Alejo Carpentier consegnò la medaglia commemorativa della distinzione e l’ammontare materiale della ricompensa del Premio Cervantes nelle mani di Fidel, per quello che era necessario a favore del popolo

Il  4 aprile del 1978 un cubano ricevette il premio letterario di maggior rango nella comunità linguistica ispanoamericana, il Cervantes.

In Alcalá de Henares, città spagnola situata a 30 chilometri da Madrid, culla del creatore del Chisciotte, Alejo Carpentier ricevette quel giorno gli attributi d’una distinzione che esaltò l’opera di tutta una vita.

Istituito un anno prima, il Cervantes era iniziato premiando il poeta spagnolo  Jorge Guillén.

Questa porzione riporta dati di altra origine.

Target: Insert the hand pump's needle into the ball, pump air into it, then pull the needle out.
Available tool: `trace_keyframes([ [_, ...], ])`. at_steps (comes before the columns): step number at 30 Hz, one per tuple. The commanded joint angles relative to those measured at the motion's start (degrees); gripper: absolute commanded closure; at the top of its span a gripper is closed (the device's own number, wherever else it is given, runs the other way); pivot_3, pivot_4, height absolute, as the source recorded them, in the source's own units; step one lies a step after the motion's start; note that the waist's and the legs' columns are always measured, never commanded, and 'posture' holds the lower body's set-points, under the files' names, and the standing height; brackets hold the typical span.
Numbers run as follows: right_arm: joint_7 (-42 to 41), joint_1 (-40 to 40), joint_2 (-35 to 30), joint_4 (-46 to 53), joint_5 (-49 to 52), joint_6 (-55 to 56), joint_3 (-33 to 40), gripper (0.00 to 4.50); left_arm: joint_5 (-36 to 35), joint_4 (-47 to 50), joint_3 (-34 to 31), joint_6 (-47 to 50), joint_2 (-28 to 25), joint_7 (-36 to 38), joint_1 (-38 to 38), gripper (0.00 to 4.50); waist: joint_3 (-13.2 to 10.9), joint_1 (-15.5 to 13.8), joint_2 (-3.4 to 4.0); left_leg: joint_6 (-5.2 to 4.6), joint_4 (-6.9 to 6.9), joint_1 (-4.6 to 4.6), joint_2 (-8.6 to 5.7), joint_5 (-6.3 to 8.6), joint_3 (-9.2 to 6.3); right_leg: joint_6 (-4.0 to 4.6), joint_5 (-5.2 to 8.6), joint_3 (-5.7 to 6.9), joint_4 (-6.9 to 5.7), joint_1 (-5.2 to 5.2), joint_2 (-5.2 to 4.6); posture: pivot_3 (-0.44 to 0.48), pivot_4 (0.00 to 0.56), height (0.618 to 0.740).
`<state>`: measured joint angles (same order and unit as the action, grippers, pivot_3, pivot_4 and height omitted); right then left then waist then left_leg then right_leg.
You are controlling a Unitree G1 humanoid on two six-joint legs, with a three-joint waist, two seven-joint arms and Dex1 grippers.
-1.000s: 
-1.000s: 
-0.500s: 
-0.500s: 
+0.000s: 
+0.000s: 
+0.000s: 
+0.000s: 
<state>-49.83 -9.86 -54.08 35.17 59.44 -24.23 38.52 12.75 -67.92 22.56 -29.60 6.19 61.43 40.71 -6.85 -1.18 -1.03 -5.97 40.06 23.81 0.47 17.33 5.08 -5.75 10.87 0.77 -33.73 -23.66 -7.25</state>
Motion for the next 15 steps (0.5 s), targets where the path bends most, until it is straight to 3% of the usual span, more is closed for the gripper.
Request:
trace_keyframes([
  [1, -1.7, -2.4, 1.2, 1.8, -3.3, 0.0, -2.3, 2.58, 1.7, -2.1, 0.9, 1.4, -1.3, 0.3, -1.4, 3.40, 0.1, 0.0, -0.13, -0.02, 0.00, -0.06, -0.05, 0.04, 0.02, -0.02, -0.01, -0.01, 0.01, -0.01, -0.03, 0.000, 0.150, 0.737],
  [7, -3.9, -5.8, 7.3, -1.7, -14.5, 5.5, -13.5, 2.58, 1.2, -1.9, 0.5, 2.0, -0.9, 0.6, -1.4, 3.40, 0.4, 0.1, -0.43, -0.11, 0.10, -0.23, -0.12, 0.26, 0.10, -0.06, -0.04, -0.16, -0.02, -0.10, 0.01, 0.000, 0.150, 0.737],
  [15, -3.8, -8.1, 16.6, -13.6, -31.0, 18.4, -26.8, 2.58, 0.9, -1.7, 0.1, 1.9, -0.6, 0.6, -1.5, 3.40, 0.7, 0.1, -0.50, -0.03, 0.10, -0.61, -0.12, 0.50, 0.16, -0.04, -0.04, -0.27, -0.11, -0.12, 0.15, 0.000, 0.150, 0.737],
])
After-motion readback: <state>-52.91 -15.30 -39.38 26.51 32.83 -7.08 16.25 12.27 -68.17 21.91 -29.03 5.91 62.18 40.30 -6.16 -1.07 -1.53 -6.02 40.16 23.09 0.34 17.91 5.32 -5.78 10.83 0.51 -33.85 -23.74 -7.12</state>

Riconoscere Carpentier nella seconda convocazione fu un più che meritato riconoscimento allo scrittore, tra tanti autori contemporanei di grande qualità.

Il suo fu un memorabile discorso d’accettazione con il quale confermò la sua vicinanza al legato di Cervantes e valutò l’importanza di questo nella nascita del romanzo moderno. «Tutto sta già in Cervantes», disse.

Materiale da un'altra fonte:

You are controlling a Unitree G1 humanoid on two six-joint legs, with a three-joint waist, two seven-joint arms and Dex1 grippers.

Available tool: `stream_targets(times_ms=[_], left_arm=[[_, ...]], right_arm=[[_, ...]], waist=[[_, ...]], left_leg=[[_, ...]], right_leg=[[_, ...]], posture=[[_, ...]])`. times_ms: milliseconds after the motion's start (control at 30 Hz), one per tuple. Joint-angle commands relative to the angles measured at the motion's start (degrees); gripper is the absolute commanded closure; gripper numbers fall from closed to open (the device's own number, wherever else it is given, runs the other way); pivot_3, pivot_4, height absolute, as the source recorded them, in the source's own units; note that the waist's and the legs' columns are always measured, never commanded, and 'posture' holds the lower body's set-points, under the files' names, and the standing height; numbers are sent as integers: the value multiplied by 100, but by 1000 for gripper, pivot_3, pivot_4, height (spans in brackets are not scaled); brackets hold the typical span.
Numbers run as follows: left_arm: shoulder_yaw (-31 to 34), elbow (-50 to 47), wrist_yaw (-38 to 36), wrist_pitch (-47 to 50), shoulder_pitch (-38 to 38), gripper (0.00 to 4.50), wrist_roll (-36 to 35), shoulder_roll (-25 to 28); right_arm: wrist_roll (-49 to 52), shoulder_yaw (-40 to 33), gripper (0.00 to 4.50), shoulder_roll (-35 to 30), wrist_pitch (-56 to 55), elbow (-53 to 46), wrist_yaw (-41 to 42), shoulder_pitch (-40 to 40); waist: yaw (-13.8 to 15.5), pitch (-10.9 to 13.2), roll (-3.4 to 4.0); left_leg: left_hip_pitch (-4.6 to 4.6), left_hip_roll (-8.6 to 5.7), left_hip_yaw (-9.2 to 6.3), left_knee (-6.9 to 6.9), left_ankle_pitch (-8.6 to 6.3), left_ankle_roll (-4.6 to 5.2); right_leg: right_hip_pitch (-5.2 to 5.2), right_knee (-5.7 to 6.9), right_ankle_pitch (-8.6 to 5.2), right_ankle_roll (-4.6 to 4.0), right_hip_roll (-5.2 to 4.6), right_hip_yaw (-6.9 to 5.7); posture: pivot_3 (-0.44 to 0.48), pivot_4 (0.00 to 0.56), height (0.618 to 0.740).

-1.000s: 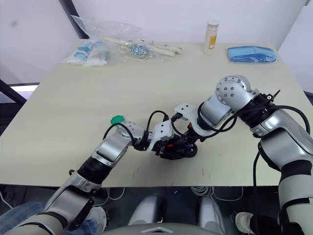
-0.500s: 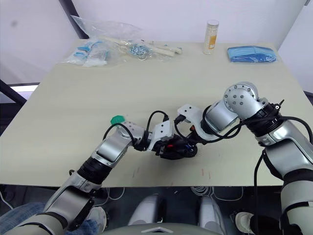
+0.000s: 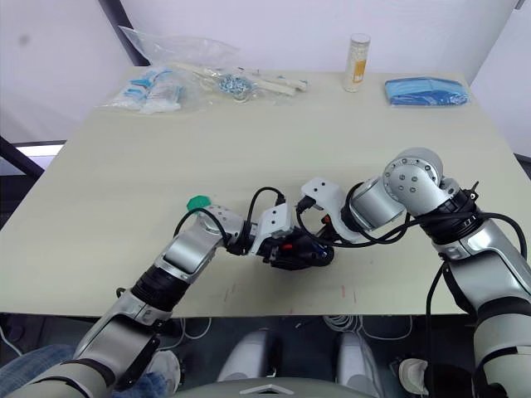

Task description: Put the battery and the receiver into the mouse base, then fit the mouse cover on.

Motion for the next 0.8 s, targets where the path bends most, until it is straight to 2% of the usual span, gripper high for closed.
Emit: stream_targets(times_ms=[33, 467, 800], left_arm=[[-183, 134, -30, 65, 43, 1562, 85, 7], [-167, 195, -92, 41, -2, 1562, 76, 2], [-164, 187, -107, 51, 6, 1562, 81, 2]], right_arm=[[-429, -476, 4500, 31, 29, -480, 152, 25], [-1456, -1069, 4500, -57, 30, -1683, 906, 1073], [-1644, -1229, 4500, -8, 30, -1848, 1296, 1092]], waist=[[-2, 0, 0], [8, 0, 0], [8, 0, 0]], left_leg=[[0, 0, 0, 0, 0, 0], [-1, 0, 1, -2, 0, 0], [-1, 0, 0, -2, 0, 0]], right_leg=[[0, 0, 0, 0, 0, 0], [0, -4, 0, 0, 0, 1], [0, -6, -1, 0, 0, 0]], posture=[[0, 150, 740], [0, 150, 740], [0, 150, 740]])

Va detto che, quando si ripassa la produzione narrativa latinoamericana del XX secolo, tutto  quasi tutto sta in Alejo, che come lo spagnolo difese «la dimensione immaginaria» del romanzo –la chiamò «reale meraviglioso»–, anche quando nel suo raccolto  abbondano riferimenti storici rigorosamente documentati.

Il Carpentier laureato in quella giornata mostrava una coerenza senza fessure tra la sua straordinaria traiettoria letteraria e  la sua coscienza sociale.

Era, come ricordò molto tempo dopo Roberto Fernández Retamar, inaugurando nella Casa de las Américas nel 2004 il Congresso Internazionale dedicato al centenario dell’autore di Il secolo delle luci, uno scrittore «per niente neutrale, che una e un’altra volta abbracciò giuste cause; sofferse nella sua gioventù la prigione politica per combattere un regime tirannico in Cuba; difese l’aggredita Repubblica Spagnola; combatteva il nazismo nei suoi articoli; s’identificò pienamente con la Rivoluzione  Cubana, che lo spinse a ritornare nella sua Patria e mettersi a sua disposizione; fu testimone diretto e denunciante della guerra mostruosa che gli USA inflissero al Vietnam, morì al suo posto, come un soldato della guerra del suo tempo».

Non sorpresa allora che solo otto giorni dopo di quando giunse nelle sue mani il premio, in un messaggio del 12 aprile indirizzato a Fidel, consegnasse la medaglia e l’ammontare materiale della ricompensa, «perché ne facesse l’uso ritenuto più conveniente».

Lo  Stato cubano finanziò le riproduzioni che apparvero nelle gallerie d’Arte Universale  in vari punti del paese.

A Camagüey questa istituzione è diventata uno dei nuclei della vita culturale della città.

Il leader della Rivoluzione, di fronte al gesto di  Carpentier, un vero premio per tutti i cubani, rispose: «Sul petto di un uomo entrano molte decorazioni , ma quando un uomo sente che non può esistere una vera grandezza se è separata dall’opera collettiva  alla quale appartiene, come lei sostiene ora, si fa degno della più alta e preziosa di tutte: quella dell’ammirazione, l’affetto e il rispetto del suo popolo».

Nei tempi che corrono, un buon modo per unire la dedizione dello scrittore e onorare la sua impronta permanente, transita nella promozione della lettura dei suoi testi, particolarmente i suoi racconti e i suoi romanzi. Quanto crescerebbero i nuovi lettori cubani di quest’epoca se s’immergessero nelle pagine di Il regno di questo mondo o Il Secolo delle luci, o nell’incredibilmente divertito  Concerto barocco!